GitHub - Elsayed91/easy_expectations: Simplified Data Validation and Quality Testing with Great Expectations

Easy Expectations — A Great Expectations Wrapper

30 Seconds to get GX up and running!

Features

Easy Expectations is a wrapper to streamline your Great Expectations experience.
In essence the core functionality of the package is map rudimentary input into proper GX configuration.

No GX knowledge needed
Human readable configuration file that allows better collaboration
OpenAI GPT can be used to profile the data and generate viable tests
OpenAI GPT can be used to generate an expectations suite as per requirements
Supports all integrations and connectors supported by GX
Bash syntax can be used for templating
Flexible schema; extra fields have no impact and existing fields can be renamed, nested, unnested, reformatted.
Config file can be split into multiple parts and loaded at runtime.
Generate great_expectations.yaml and checkpoint.yaml
Docker & Kubernetes friendly

Not – yet – supported GE features:

Metric Stores
Database Backends
Multiple Batch requests

Connectors

To simplify the process, knowledge of things like Inferred Connector or Tuple Backend is not necessary. This is because by passing the target source or artifact location, the type is detected, as well as any other information required; bucket, prefix, base_dir, and even wildcard regex patterns.

Name	Pattern
gcs	`^gs://`
s3	`^s3://`
azure	`^https://.*\\.blob\\.core\\.windows\\.net`
local	`^local:`
dbfs	`^/dbfs/`
in_memory (ex. df)	`^[^/.]+$`
postgresql_database	`postgresql+psycopg2://`
bigquery_database	`bigquery://`
athena_database	`awsathena+rest://@athena`
mssql_database	`mssql+pyodbc://`
mysql_database	`mysql+pymysql://`
redshift_database	`redshift.amazonaws.com`
snowflake_database	`snowflake://`
sqlite_database	`sqlite://`
trino_database	`trino://`

Example Config

Lets say we want to create a config file to use in a data validation pipeline. the data is on gcs and we want to save the artifacts locally. We want to setup slack alerting as well as Datahub integration for metadata tracking.

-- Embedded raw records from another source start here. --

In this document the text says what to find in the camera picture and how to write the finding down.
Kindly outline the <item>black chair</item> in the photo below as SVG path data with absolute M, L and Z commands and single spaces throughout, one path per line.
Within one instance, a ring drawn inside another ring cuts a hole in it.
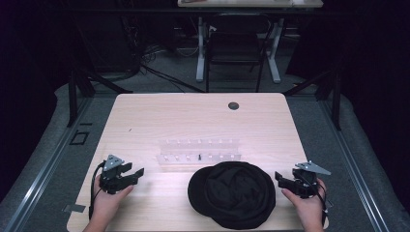
M 265 14 L 216 14 L 207 19 L 205 89 L 210 90 L 212 65 L 259 67 L 255 92 L 259 91 L 268 40 L 274 25 Z

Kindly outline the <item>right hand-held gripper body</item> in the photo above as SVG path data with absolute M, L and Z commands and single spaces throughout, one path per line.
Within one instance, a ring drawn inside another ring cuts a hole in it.
M 301 198 L 309 198 L 318 192 L 317 175 L 331 175 L 332 172 L 309 160 L 296 163 L 292 174 L 294 176 L 292 192 Z

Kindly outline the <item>black metal stand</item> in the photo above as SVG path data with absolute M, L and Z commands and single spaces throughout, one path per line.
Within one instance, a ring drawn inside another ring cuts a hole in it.
M 319 84 L 314 94 L 318 101 L 326 100 L 330 94 L 332 95 L 331 120 L 338 131 L 341 130 L 339 122 L 340 101 L 341 101 L 341 75 L 338 71 L 325 71 L 312 79 L 306 80 L 283 94 L 286 97 L 293 96 L 300 91 L 306 89 L 312 84 Z
M 107 87 L 110 90 L 113 90 L 117 94 L 130 94 L 130 90 L 126 90 L 113 82 L 105 79 L 101 75 L 90 72 L 83 69 L 74 69 L 71 72 L 69 86 L 69 107 L 70 107 L 70 117 L 68 122 L 68 127 L 71 127 L 76 121 L 78 116 L 78 105 L 77 105 L 77 91 L 85 98 L 93 98 L 96 94 L 91 81 L 97 81 L 103 86 Z

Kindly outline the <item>black cloth hat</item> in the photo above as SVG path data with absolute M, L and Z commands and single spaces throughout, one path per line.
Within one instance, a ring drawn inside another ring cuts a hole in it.
M 255 229 L 276 207 L 272 178 L 258 166 L 224 161 L 197 170 L 188 184 L 191 206 L 223 228 Z

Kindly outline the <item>person's left hand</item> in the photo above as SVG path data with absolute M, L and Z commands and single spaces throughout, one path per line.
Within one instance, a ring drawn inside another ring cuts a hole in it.
M 121 201 L 132 192 L 133 186 L 128 186 L 115 194 L 109 194 L 100 188 L 100 175 L 98 175 L 94 187 L 97 193 L 94 197 L 91 221 L 99 226 L 108 225 L 115 217 Z

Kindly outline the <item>person's right hand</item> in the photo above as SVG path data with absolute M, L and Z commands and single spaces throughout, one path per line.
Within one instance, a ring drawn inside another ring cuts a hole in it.
M 302 226 L 308 223 L 321 223 L 323 226 L 323 205 L 322 201 L 317 195 L 311 198 L 303 199 L 286 188 L 283 188 L 281 192 L 288 200 L 292 202 L 292 204 L 296 208 L 296 212 Z

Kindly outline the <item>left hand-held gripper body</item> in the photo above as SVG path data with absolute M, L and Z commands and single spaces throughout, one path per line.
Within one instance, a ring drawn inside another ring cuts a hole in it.
M 115 194 L 117 191 L 125 189 L 125 182 L 120 172 L 119 167 L 126 164 L 123 159 L 120 159 L 114 155 L 109 155 L 105 161 L 102 174 L 100 177 L 100 187 L 103 191 L 109 194 Z

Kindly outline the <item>metal floor rail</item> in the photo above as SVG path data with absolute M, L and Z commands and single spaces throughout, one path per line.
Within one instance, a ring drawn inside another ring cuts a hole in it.
M 29 217 L 44 195 L 58 165 L 70 147 L 75 130 L 80 126 L 93 100 L 80 101 L 77 116 L 70 127 L 69 103 L 57 102 L 57 107 L 40 142 L 17 177 L 12 188 L 0 202 L 0 232 L 22 232 Z
M 345 140 L 344 134 L 341 130 L 338 130 L 334 125 L 331 109 L 325 101 L 319 101 L 318 105 L 325 116 L 326 122 L 329 125 L 337 144 L 341 150 L 342 163 L 354 185 L 363 208 L 366 211 L 367 217 L 375 232 L 391 232 L 385 219 L 383 218 L 379 207 L 377 206 L 373 194 L 369 190 L 368 185 L 364 179 L 364 176 L 356 163 L 353 153 Z

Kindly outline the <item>clear acrylic peg rack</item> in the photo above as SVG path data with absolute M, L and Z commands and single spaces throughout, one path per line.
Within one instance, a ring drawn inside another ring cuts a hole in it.
M 214 164 L 239 161 L 238 139 L 166 139 L 160 141 L 159 164 Z

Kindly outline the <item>white-legged desk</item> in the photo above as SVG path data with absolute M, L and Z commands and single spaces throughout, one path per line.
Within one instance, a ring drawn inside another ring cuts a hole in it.
M 262 9 L 262 10 L 302 10 L 313 11 L 323 7 L 322 0 L 178 0 L 182 8 L 224 8 L 224 9 Z M 274 23 L 271 39 L 273 43 L 267 51 L 268 64 L 274 83 L 281 83 L 276 63 L 276 53 L 283 30 L 284 18 Z

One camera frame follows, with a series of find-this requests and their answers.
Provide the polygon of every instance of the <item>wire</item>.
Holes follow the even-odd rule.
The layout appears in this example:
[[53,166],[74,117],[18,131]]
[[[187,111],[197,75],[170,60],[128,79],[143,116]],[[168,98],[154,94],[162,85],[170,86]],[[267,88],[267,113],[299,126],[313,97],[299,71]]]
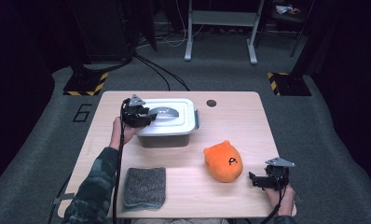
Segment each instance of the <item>wire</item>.
[[171,90],[171,86],[169,85],[168,80],[157,69],[155,69],[153,66],[151,66],[150,64],[148,64],[143,58],[140,58],[140,57],[138,57],[136,55],[135,55],[135,58],[138,59],[139,61],[141,61],[142,63],[144,63],[145,65],[149,66],[154,71],[156,71],[163,78],[163,80],[166,82],[166,85],[168,86],[168,91]]
[[69,175],[69,176],[66,178],[66,180],[64,181],[64,183],[63,183],[62,186],[61,186],[60,191],[59,191],[58,194],[57,194],[57,197],[55,197],[54,201],[52,202],[52,208],[51,208],[51,213],[49,214],[48,224],[51,223],[52,215],[54,214],[54,210],[55,210],[55,207],[56,207],[56,205],[57,205],[57,203],[56,203],[55,201],[60,199],[60,196],[61,196],[61,193],[62,193],[64,187],[66,186],[66,184],[67,184],[67,183],[69,182],[69,180],[70,180],[70,176],[71,176],[71,175]]
[[136,52],[134,53],[134,57],[137,58],[138,60],[140,60],[141,62],[147,64],[147,65],[148,65],[149,67],[151,67],[151,68],[153,68],[153,67],[150,66],[150,64],[152,64],[152,65],[154,65],[156,68],[159,68],[159,69],[161,69],[162,71],[166,72],[168,75],[170,75],[171,77],[173,77],[174,79],[176,79],[176,80],[177,80],[177,81],[178,81],[182,86],[184,86],[185,89],[186,89],[187,91],[190,91],[190,89],[187,87],[186,83],[185,83],[185,82],[184,82],[180,77],[178,77],[177,75],[175,75],[175,74],[173,74],[172,72],[166,70],[165,68],[161,67],[160,65],[151,62],[150,60],[148,60],[148,59],[146,59],[145,57],[143,57],[143,56],[137,54]]
[[[209,1],[209,8],[208,8],[208,11],[211,10],[211,6],[212,6],[212,0]],[[199,33],[199,31],[203,28],[203,26],[204,26],[204,25],[200,26],[200,28],[197,30],[196,33],[194,33],[194,34],[192,35],[192,37],[194,37],[195,35],[197,35],[197,34]]]
[[180,12],[180,8],[179,8],[179,2],[178,0],[176,0],[176,5],[177,5],[177,11],[179,12],[179,17],[180,17],[180,20],[182,21],[182,25],[183,25],[183,31],[184,31],[184,36],[183,36],[183,39],[180,41],[180,44],[177,44],[177,45],[172,45],[171,44],[171,41],[168,41],[166,38],[162,38],[163,40],[166,41],[166,43],[171,46],[171,47],[179,47],[180,45],[182,45],[185,41],[186,41],[186,26],[185,26],[185,22],[183,21],[183,17],[182,17],[182,13]]
[[119,185],[119,177],[121,174],[121,161],[122,161],[122,151],[124,149],[124,140],[125,140],[125,125],[124,125],[124,120],[122,116],[122,110],[124,109],[124,104],[122,103],[121,106],[121,135],[120,135],[120,140],[119,140],[119,148],[118,148],[118,160],[117,160],[117,173],[116,173],[116,186],[114,188],[114,197],[113,197],[113,223],[117,223],[117,196],[118,196],[118,185]]
[[262,222],[261,224],[266,224],[267,222],[269,222],[273,216],[275,216],[275,214],[279,211],[279,208],[281,207],[281,203],[282,203],[282,199],[284,198],[284,194],[285,194],[285,191],[287,190],[287,186],[285,186],[284,188],[284,194],[282,195],[282,189],[281,189],[281,185],[279,183],[279,180],[278,180],[278,177],[275,176],[273,174],[273,172],[271,172],[271,174],[275,177],[275,180],[276,180],[276,183],[278,184],[278,188],[279,188],[279,202],[278,204],[276,204],[276,206],[273,208],[273,211],[269,214],[269,216],[267,216]]

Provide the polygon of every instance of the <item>wooden table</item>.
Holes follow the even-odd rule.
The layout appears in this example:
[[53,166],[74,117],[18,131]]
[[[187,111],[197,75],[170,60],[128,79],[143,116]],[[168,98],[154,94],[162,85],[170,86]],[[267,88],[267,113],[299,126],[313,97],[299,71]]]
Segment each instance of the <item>wooden table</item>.
[[[249,171],[264,176],[265,161],[278,157],[261,99],[250,91],[106,91],[90,125],[65,193],[76,193],[102,149],[108,146],[113,120],[123,100],[186,98],[200,114],[200,128],[186,147],[144,148],[137,137],[124,147],[117,199],[118,217],[266,217],[272,210],[266,193],[253,187]],[[207,101],[215,100],[210,107]],[[232,183],[209,175],[203,149],[229,140],[239,151],[243,172]],[[129,168],[166,167],[166,201],[159,210],[121,212],[122,186]],[[58,214],[71,200],[62,201]]]

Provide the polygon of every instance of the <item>table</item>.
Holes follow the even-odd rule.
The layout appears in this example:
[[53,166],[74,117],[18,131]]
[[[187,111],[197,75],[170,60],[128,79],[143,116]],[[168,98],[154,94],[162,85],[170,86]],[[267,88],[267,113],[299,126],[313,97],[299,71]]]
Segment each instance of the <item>table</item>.
[[[90,125],[65,193],[76,193],[102,149],[108,146],[114,117],[123,100],[186,98],[199,111],[200,127],[186,147],[144,148],[137,137],[124,147],[117,216],[137,217],[266,217],[272,210],[266,193],[253,187],[248,172],[265,175],[265,161],[278,157],[268,120],[256,92],[251,91],[106,91]],[[215,100],[216,106],[207,105]],[[243,172],[231,183],[209,175],[203,149],[229,140],[239,151]],[[121,212],[122,186],[128,168],[166,167],[166,201],[159,210]],[[62,201],[58,214],[71,200]]]
[[249,50],[250,63],[257,64],[255,56],[254,40],[257,33],[258,23],[261,17],[262,7],[265,0],[259,0],[258,10],[256,12],[228,12],[228,11],[204,11],[193,10],[192,0],[188,4],[188,39],[185,49],[185,60],[191,61],[193,34],[193,24],[209,25],[230,25],[230,26],[248,26],[253,27],[250,39],[246,40]]

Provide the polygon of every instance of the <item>white plastic container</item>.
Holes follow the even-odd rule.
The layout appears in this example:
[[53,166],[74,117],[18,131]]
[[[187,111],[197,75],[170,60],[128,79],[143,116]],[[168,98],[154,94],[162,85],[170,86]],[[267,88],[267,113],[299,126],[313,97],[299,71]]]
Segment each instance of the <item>white plastic container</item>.
[[136,135],[143,147],[185,147],[189,135],[199,127],[199,113],[188,99],[145,99],[144,107],[157,109],[156,120]]

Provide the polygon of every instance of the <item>orange stuffed animal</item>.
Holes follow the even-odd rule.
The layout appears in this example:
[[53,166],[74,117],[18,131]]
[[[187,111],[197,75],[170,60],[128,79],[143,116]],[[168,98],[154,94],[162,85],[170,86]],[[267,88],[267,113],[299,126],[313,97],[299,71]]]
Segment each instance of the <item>orange stuffed animal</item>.
[[203,151],[209,173],[223,182],[236,180],[243,171],[240,154],[228,140]]

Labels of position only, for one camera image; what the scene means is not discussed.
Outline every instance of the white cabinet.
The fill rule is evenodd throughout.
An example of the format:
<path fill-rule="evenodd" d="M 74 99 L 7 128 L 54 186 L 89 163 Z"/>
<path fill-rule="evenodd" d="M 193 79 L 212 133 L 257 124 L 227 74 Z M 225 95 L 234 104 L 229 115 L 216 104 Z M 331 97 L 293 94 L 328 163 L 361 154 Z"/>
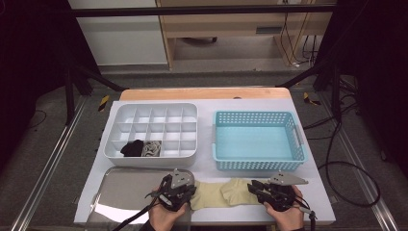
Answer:
<path fill-rule="evenodd" d="M 72 9 L 156 7 L 155 0 L 68 0 Z M 100 66 L 167 64 L 158 16 L 79 17 Z"/>

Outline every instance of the wrist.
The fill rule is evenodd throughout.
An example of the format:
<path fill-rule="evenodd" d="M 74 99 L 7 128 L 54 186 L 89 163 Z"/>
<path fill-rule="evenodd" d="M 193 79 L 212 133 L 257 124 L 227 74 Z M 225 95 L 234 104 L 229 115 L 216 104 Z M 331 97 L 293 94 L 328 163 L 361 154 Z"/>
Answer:
<path fill-rule="evenodd" d="M 291 227 L 283 226 L 282 227 L 281 225 L 278 224 L 278 227 L 280 231 L 304 231 L 305 230 L 303 225 L 301 226 L 296 225 L 296 226 L 291 226 Z"/>
<path fill-rule="evenodd" d="M 172 222 L 168 221 L 163 222 L 162 220 L 155 219 L 153 220 L 151 219 L 149 222 L 155 231 L 170 231 L 174 224 Z"/>

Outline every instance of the human hand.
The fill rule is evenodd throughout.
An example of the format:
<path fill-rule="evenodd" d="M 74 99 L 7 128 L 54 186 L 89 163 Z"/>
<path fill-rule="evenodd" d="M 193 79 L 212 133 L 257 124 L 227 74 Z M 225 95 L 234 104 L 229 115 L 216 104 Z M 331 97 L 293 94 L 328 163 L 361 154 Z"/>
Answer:
<path fill-rule="evenodd" d="M 294 193 L 297 198 L 301 200 L 303 197 L 302 192 L 297 188 L 297 186 L 292 186 Z M 293 203 L 293 207 L 284 212 L 278 212 L 273 209 L 271 205 L 264 202 L 267 208 L 267 213 L 275 218 L 276 223 L 281 231 L 295 230 L 303 228 L 303 212 L 299 210 L 297 202 Z"/>
<path fill-rule="evenodd" d="M 149 210 L 150 224 L 156 231 L 169 231 L 173 227 L 174 222 L 186 213 L 186 209 L 187 203 L 183 204 L 177 212 L 169 211 L 160 203 L 155 204 Z"/>

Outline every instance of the yellow object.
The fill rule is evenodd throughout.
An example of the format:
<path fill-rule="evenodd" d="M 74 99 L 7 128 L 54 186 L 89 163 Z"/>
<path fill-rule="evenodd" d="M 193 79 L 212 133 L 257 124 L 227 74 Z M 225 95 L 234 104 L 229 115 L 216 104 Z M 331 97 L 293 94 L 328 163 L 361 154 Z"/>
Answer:
<path fill-rule="evenodd" d="M 248 191 L 249 180 L 233 178 L 227 183 L 195 181 L 197 187 L 191 199 L 191 208 L 228 208 L 242 204 L 259 204 L 256 195 Z"/>
<path fill-rule="evenodd" d="M 99 104 L 98 112 L 104 111 L 106 104 L 108 103 L 108 100 L 109 100 L 109 95 L 103 96 L 101 103 Z"/>
<path fill-rule="evenodd" d="M 308 94 L 307 92 L 304 92 L 304 93 L 303 93 L 303 101 L 304 101 L 305 103 L 310 103 L 310 104 L 313 104 L 313 105 L 320 105 L 320 101 L 311 100 L 311 99 L 309 98 L 309 94 Z"/>

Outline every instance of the storage compartment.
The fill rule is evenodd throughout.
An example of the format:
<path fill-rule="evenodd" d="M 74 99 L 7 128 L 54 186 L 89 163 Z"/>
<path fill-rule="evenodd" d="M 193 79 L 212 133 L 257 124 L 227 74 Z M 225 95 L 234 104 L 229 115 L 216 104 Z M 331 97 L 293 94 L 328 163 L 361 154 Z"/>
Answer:
<path fill-rule="evenodd" d="M 105 156 L 122 167 L 187 167 L 197 148 L 197 108 L 193 104 L 126 104 L 113 112 Z M 159 141 L 159 157 L 125 157 L 120 150 L 136 140 Z"/>
<path fill-rule="evenodd" d="M 296 170 L 307 160 L 289 112 L 227 112 L 214 117 L 213 157 L 219 170 Z"/>

pip install easy-expectations

version: 1.0

Metadata:
  Data Product: HR Pipeline
  Created: 2023-08-26
  Modified: 2023-08-26
  Ownership:
    Maintainer: Islam Elsayed
    Email: Elsayed91@outlook.com
  Description: |
    Data Validation for HR data originating from GCS.
    Alerting via Slack on channel #alerts.

Data Source:
  Source: gs://mybucket/myfile/myfiles-*.parquet
  Engine: Spark
Artifacts:
  Location: local:/home/lestrang/final_expectations_v2/ge_local
Options:
  GCP Defaults:
    GCP Project: default_project
  Success Threshold: 95

Integrations:
  Slack:
    Webhook: https://hooks.slack.com/services/xxxxx
    Notify On: failure
    Channel: DJ Khaled
  Datahub:
    URL: www.datahubserverurl.com


Validation:
  Suite Name: my_suite
  Tests:
    - expectation: expect_column_values_to_not_be_null
      kwargs:
        column: Name
      meta: {}
    - expectation: expect_column_values_to_be_of_type
      kwargs:
        column: Name
        type_: StringType
    - expectation: expect_column_values_to_be_between
      kwargs:
        column: Age
        min_value: 25
        max_value: 40
    - expectation: expect_column_values_to_be_between
      kwargs:
        column: Salary
        min_value: 50000
        max_value: 80000
    - expectation: expect_column_values_to_be_in_set
      kwargs:
        column: Department
        value_set: ["HR", "IT", "Finance"]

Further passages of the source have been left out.